What the task requires
Every record below should be transcribed exactly. Omit the images.
── Data to use ──
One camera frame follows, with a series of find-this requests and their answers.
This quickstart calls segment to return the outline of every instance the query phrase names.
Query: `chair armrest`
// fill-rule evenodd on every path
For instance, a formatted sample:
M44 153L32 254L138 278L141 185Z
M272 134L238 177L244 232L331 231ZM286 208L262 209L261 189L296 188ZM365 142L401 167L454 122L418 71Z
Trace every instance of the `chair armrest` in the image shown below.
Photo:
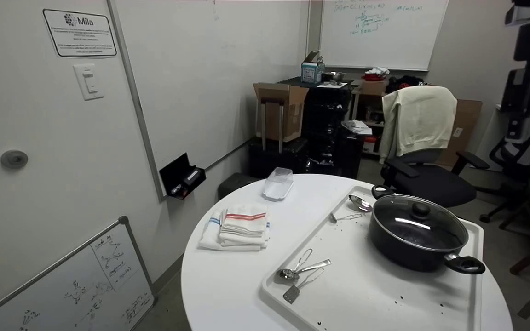
M463 152L455 152L455 154L457 154L457 156L459 158L457 159L457 162L455 163L455 165L451 169L451 172L456 174L456 175L459 175L461 173L461 171L463 170L463 168L465 167L465 165L467 163L469 163L472 166L476 167L476 169L488 169L488 168L490 168L490 165L488 163L484 162L484 160L482 160L479 157L473 155L472 153L463 151Z
M414 170L408 164L398 159L386 159L384 163L387 164L392 169L396 170L397 172L402 173L406 177L415 178L415 177L420 176L418 171Z

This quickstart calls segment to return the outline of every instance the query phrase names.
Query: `mila logo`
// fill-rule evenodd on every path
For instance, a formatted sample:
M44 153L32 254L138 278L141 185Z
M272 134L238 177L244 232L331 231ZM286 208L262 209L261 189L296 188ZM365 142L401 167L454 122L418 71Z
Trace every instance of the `mila logo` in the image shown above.
M75 17L72 13L65 14L65 23L74 27L75 25L93 25L93 21L86 17Z

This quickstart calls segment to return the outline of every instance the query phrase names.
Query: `pot handle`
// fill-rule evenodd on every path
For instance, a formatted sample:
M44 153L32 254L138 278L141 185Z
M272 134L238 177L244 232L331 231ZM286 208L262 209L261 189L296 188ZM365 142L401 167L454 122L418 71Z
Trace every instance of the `pot handle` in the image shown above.
M445 265L458 273L482 274L486 272L486 266L480 260L472 256L459 256L457 254L445 255Z
M374 198L380 199L381 197L385 197L386 195L394 195L394 191L385 185L376 185L372 187L372 195Z

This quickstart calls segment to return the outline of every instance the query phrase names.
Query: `cream sweater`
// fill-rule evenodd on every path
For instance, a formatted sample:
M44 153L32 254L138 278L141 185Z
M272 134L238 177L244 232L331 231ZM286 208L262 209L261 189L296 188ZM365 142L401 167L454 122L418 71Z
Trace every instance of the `cream sweater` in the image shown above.
M447 148L457 100L439 86L411 86L381 99L385 127L380 162L426 148Z

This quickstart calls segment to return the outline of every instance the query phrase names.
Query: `light switch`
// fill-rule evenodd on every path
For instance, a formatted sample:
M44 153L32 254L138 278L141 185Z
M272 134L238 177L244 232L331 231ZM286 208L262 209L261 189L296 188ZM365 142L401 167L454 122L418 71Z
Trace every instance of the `light switch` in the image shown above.
M91 100L97 98L103 98L104 94L101 92L98 84L97 77L95 75L94 64L76 64L73 65L83 99Z
───
Answer section
One camera frame follows, with a series of find-this requests and their answers.
This quickstart calls segment to return the outline of every instance the query phrase names.
Query: `chair armrest`
// fill-rule evenodd on every path
For instance, a formatted sample:
M44 153L32 254L138 278L141 185Z
M272 134L238 177L244 232L331 231ZM286 208L262 209L261 189L296 188ZM365 142L401 167L454 122L418 71Z
Trace every instance of the `chair armrest` in the image shown below.
Photo:
M463 152L455 152L455 154L457 154L457 156L459 158L457 159L457 162L455 163L455 165L451 169L451 172L456 174L456 175L459 175L461 173L461 171L463 170L463 168L465 167L465 165L467 163L469 163L472 166L476 167L476 169L488 169L488 168L490 168L490 165L488 163L484 162L484 160L482 160L479 157L473 155L472 153L463 151Z
M414 170L408 164L398 159L386 159L384 163L387 164L392 169L396 170L397 172L402 173L406 177L415 178L415 177L420 176L418 171Z

This quickstart calls segment to return the outline of every instance the query phrase names.
Query: `mila logo`
// fill-rule evenodd on every path
For instance, a formatted sample:
M44 153L32 254L138 278L141 185Z
M272 134L238 177L244 232L331 231ZM286 208L262 209L261 189L296 188ZM365 142L401 167L454 122L418 71Z
Trace every instance of the `mila logo` in the image shown above.
M75 17L72 13L65 14L65 23L74 27L75 25L93 25L93 21L86 17Z

This quickstart calls segment to return the outline of every instance the query phrase names.
Query: `pot handle`
// fill-rule evenodd on every path
For instance, a formatted sample:
M44 153L32 254L138 278L141 185Z
M272 134L238 177L244 232L331 231ZM286 208L262 209L261 189L296 188ZM365 142L401 167L454 122L418 71Z
Trace every instance of the `pot handle` in the image shown above.
M445 265L458 273L482 274L486 272L486 266L480 260L472 256L459 256L457 254L445 255Z
M374 198L380 199L381 197L385 197L386 195L394 195L394 191L385 185L376 185L372 187L372 195Z

This quickstart calls segment to return the outline of every instance the query phrase names.
Query: `cream sweater`
// fill-rule evenodd on every path
For instance, a formatted sample:
M44 153L32 254L138 278L141 185Z
M272 134L238 177L244 232L331 231ZM286 208L262 209L261 189L296 188ZM365 142L401 167L454 122L418 71Z
Trace every instance of the `cream sweater` in the image shown above.
M447 148L457 100L439 86L411 86L381 99L385 127L380 162L426 148Z

This quickstart calls segment to return the outline of every instance the query phrase names.
Query: `light switch`
// fill-rule evenodd on every path
For instance, a formatted sample:
M44 153L32 254L138 278L141 185Z
M272 134L238 177L244 232L331 231ZM286 208L262 209L261 189L296 188ZM365 142L401 167L454 122L418 71Z
Trace every instance of the `light switch` in the image shown above.
M91 100L97 98L103 98L104 94L101 92L98 84L97 77L95 75L94 64L76 64L73 65L83 99Z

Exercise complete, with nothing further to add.